Quand j’étais à l’École nationale, j’avais fait venir monsieur Poli. […] Il est venu deux fois faire des exercices avec les élèves. Puis moi, je l’ai fait travailler avec les étudiants en scénographie aussi. […] Quand je vous dis que pour moi c’était une rencontre, c’était ça vraiment. C’est quelqu’un qui vraiment a bouleversé la façon que j’avais de travailler en me faisant comprendre beaucoup de choses et le travail qu’il avait fait avec les élèves, c’était extraordinaire. Il disait : « c’est des guenilles, ce sont tous des paysans. » […] Tout le monde était en loques, on avait fouillé et il avait fait des montages de costumes. Et on avait fait faire des masques et pour lui, c’était des masques en papier-mâché ou en collage, mais ça avait l’air de l’écorce ou du bois, très brut. C’était vraiment une belle expérience28.
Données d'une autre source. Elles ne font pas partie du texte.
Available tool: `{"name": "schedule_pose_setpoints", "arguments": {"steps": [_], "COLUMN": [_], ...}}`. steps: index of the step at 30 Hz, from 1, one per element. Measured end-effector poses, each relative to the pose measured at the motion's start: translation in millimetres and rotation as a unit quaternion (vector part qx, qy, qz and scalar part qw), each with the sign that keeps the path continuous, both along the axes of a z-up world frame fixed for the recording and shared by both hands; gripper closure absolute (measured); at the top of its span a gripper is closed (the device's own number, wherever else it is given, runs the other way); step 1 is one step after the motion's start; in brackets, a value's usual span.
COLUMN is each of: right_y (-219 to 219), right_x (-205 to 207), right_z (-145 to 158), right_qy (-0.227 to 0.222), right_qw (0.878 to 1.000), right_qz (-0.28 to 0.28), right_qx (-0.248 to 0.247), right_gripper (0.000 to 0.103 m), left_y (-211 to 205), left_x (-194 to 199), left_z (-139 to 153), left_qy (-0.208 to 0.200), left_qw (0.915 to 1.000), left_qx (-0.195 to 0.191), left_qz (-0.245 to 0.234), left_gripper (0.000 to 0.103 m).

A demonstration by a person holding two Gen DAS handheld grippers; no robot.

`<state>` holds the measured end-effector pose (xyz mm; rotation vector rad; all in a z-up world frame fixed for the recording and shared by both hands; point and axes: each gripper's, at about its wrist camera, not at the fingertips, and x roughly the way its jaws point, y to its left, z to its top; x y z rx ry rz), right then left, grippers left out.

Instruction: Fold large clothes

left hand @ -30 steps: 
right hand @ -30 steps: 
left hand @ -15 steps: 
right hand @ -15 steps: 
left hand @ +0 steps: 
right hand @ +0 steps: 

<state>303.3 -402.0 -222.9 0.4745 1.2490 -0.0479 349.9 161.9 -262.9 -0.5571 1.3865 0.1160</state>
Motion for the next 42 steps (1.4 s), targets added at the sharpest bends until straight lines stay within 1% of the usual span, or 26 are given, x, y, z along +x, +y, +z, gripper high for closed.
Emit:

Poli a montré aux étudiants comment concevoir des costumes de paysans et comment donner à ces vêtements l’apparence de guenilles, comme si les personnages étaient habillés en loques. Poli, qui avait fondé une école visant la promotion de la commedia dell'arte, adorait partager sa passion avec les étudiants du programme de scénographie et ses visites à l’École furent mémorables pour plusieurs d’entre eux.